THE PROBLEM -> Read the data and repeat all of it exactly.

══════════════════════════════

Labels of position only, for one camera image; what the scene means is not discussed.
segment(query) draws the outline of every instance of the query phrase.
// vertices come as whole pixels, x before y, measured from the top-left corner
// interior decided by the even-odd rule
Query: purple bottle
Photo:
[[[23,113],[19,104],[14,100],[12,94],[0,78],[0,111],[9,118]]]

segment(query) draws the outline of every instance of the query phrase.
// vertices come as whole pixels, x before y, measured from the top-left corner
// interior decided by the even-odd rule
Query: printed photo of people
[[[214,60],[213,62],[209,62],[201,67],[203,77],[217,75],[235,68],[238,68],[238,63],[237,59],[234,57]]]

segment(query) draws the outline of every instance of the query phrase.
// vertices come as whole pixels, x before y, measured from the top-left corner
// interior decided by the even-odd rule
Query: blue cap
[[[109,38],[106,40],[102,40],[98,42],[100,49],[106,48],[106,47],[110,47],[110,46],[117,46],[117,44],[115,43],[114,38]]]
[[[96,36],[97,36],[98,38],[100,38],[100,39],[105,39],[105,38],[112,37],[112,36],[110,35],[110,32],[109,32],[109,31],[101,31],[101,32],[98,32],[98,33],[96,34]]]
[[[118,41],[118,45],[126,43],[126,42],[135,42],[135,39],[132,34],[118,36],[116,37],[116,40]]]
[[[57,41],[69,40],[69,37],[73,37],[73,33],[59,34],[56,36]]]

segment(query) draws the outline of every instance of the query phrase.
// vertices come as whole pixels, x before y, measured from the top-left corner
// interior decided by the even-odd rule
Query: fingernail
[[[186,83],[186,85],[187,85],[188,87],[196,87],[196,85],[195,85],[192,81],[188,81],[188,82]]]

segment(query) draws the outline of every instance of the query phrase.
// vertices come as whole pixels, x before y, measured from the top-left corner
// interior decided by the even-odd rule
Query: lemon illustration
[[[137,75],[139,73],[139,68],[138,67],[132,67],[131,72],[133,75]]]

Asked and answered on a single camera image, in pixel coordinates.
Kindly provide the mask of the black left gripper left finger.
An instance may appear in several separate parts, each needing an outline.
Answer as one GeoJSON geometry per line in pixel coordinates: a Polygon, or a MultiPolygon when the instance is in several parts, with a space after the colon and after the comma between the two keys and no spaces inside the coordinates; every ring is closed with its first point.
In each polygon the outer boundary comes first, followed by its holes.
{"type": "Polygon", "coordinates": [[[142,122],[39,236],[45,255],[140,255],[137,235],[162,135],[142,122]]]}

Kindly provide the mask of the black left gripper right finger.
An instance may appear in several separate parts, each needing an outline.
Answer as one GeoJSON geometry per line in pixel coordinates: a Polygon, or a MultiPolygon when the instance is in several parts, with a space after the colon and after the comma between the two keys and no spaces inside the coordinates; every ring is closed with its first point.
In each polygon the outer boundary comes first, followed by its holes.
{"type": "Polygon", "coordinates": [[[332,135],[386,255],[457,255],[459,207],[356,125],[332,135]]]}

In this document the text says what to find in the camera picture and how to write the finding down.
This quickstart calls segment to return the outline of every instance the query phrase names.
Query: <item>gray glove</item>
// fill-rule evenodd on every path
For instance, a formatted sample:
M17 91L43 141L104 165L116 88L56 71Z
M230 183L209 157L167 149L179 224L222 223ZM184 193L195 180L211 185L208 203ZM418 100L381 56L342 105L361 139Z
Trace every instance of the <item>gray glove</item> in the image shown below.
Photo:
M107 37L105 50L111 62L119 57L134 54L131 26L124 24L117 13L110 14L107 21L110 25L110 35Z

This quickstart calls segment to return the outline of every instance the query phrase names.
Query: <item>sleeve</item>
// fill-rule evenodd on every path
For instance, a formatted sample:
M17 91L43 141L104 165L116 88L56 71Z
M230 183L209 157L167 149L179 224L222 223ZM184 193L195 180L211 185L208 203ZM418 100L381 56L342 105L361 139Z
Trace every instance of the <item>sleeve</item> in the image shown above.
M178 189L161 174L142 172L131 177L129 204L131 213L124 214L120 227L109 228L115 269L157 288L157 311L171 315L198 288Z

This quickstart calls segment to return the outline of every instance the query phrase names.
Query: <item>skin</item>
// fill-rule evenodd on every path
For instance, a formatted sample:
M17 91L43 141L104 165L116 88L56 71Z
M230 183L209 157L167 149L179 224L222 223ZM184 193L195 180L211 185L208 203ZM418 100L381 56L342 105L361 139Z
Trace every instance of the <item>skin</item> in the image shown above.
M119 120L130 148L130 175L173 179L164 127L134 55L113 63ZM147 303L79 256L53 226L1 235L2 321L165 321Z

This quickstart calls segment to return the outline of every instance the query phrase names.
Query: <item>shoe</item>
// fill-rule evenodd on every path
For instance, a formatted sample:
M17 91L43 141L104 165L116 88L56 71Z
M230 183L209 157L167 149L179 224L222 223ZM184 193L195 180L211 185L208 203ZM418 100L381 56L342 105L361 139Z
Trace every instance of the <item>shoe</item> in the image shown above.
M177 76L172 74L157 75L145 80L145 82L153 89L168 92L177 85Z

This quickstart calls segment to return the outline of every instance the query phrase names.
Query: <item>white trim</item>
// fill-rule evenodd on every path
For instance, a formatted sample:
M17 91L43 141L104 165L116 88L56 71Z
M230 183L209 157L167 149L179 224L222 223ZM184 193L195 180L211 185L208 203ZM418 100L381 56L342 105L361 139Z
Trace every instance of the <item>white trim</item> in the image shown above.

══════════════════════════════

ANSWER TO THE EXERCISE ->
Labels of position only, for one camera image; what the scene means is not discussed.
segment(query) draws the outline of every instance of the query phrase.
// vertices come as whole pixels, x before y, measured from the top-left corner
// interior decided by the even-odd rule
Query: purple bottle
Photo:
[[[23,113],[19,104],[14,100],[12,94],[0,78],[0,111],[9,118]]]

segment(query) draws the outline of every instance of the query phrase.
// vertices come as whole pixels, x before y, measured from the top-left corner
// interior decided by the even-odd rule
Query: printed photo of people
[[[214,60],[213,62],[209,62],[201,67],[203,77],[217,75],[235,68],[238,68],[238,63],[237,59],[234,57]]]

segment(query) draws the outline of every instance of the query phrase.
// vertices come as whole pixels, x before y, measured from the top-left corner
// interior decided by the even-odd rule
Query: blue cap
[[[109,38],[106,40],[102,40],[98,42],[100,49],[106,48],[106,47],[110,47],[110,46],[117,46],[117,44],[115,43],[114,38]]]
[[[96,36],[97,36],[98,38],[100,38],[100,39],[105,39],[105,38],[112,37],[112,36],[110,35],[110,32],[109,32],[109,31],[101,31],[101,32],[98,32],[98,33],[96,34]]]
[[[118,41],[118,45],[126,43],[126,42],[135,42],[135,39],[132,34],[118,36],[116,37],[116,40]]]
[[[57,41],[69,40],[69,37],[73,37],[73,33],[59,34],[56,36]]]

segment(query) draws the outline of every instance of the query phrase.
// vertices come as whole pixels, x before y, measured from the top-left corner
// interior decided by the even-odd rule
Query: fingernail
[[[186,83],[186,85],[187,85],[188,87],[196,87],[196,85],[195,85],[192,81],[188,81],[188,82]]]

segment(query) draws the outline of every instance of the query phrase.
// vertices come as whole pixels, x before y, measured from the top-left corner
// interior decided by the even-odd rule
Query: lemon illustration
[[[137,75],[139,73],[139,68],[138,67],[132,67],[131,72],[133,75]]]

Asked and answered on a single camera image, in pixel coordinates.
Kindly provide the mask of the black left gripper left finger.
An instance may appear in several separate parts, each needing an outline.
Answer as one GeoJSON geometry per line in pixel coordinates: a Polygon, or a MultiPolygon when the instance is in several parts, with a space after the colon and after the comma between the two keys and no spaces inside the coordinates; every ring is closed with its first point.
In each polygon the outer boundary comes first, followed by its holes.
{"type": "Polygon", "coordinates": [[[142,122],[39,236],[45,255],[140,255],[137,235],[162,135],[142,122]]]}

Kindly provide the mask of the black left gripper right finger.
An instance may appear in several separate parts, each needing an outline.
Answer as one GeoJSON geometry per line in pixel coordinates: a Polygon, or a MultiPolygon when the instance is in several parts, with a space after the colon and after the comma between the two keys and no spaces inside the coordinates; every ring is closed with its first point.
In each polygon the outer boundary comes first, followed by its holes.
{"type": "Polygon", "coordinates": [[[332,135],[386,255],[457,255],[459,207],[356,125],[332,135]]]}

In this document the text says what to find in the camera picture and how to write the finding down.
This quickstart calls segment to return the outline of every instance the query phrase names.
Query: <item>gray glove</item>
// fill-rule evenodd on every path
For instance, a formatted sample:
M17 91L43 141L104 165L116 88L56 71Z
M230 183L209 157L167 149L179 224L222 223ZM184 193L195 180L211 185L208 203ZM418 100L381 56L342 105L361 139Z
Trace every instance of the <item>gray glove</item> in the image shown below.
Photo:
M107 37L105 50L111 62L119 57L134 54L131 26L124 24L117 13L110 14L107 21L110 25L110 35Z

This quickstart calls segment to return the outline of every instance the query phrase names.
Query: <item>sleeve</item>
// fill-rule evenodd on every path
For instance, a formatted sample:
M17 91L43 141L104 165L116 88L56 71Z
M230 183L209 157L167 149L179 224L222 223ZM184 193L195 180L211 185L208 203ZM418 100L381 56L342 105L361 139Z
Trace every instance of the <item>sleeve</item> in the image shown above.
M178 189L161 174L142 172L131 177L129 204L131 213L124 214L120 227L109 228L115 269L157 288L157 311L171 315L198 288Z

This quickstart calls segment to return the outline of every instance the query phrase names.
Query: <item>skin</item>
// fill-rule evenodd on every path
For instance, a formatted sample:
M17 91L43 141L104 165L116 88L56 71Z
M230 183L209 157L167 149L179 224L222 223ZM184 193L195 180L211 185L208 203ZM418 100L381 56L342 105L361 139Z
Trace every instance of the <item>skin</item> in the image shown above.
M119 120L130 148L130 175L173 179L164 127L134 55L113 63ZM147 303L79 256L53 226L1 235L2 321L165 321Z

This quickstart calls segment to return the outline of every instance the query phrase names.
Query: <item>shoe</item>
// fill-rule evenodd on every path
For instance, a formatted sample:
M17 91L43 141L104 165L116 88L56 71Z
M230 183L209 157L167 149L179 224L222 223ZM184 193L195 180L211 185L208 203ZM418 100L381 56L342 105L361 139Z
Trace every instance of the <item>shoe</item> in the image shown above.
M177 76L172 74L157 75L145 80L145 82L153 89L168 92L177 85Z

This quickstart calls segment to return the outline of every instance the query phrase names.
Query: <item>white trim</item>
// fill-rule evenodd on every path
For instance, a formatted sample:
M17 91L43 141L104 165L116 88L56 71Z
M230 183L209 157L167 149L179 224L222 223ZM184 193L195 180L211 185L208 203ZM418 100L381 56L342 105L361 139Z
Trace every instance of the <item>white trim</item> in the image shown above.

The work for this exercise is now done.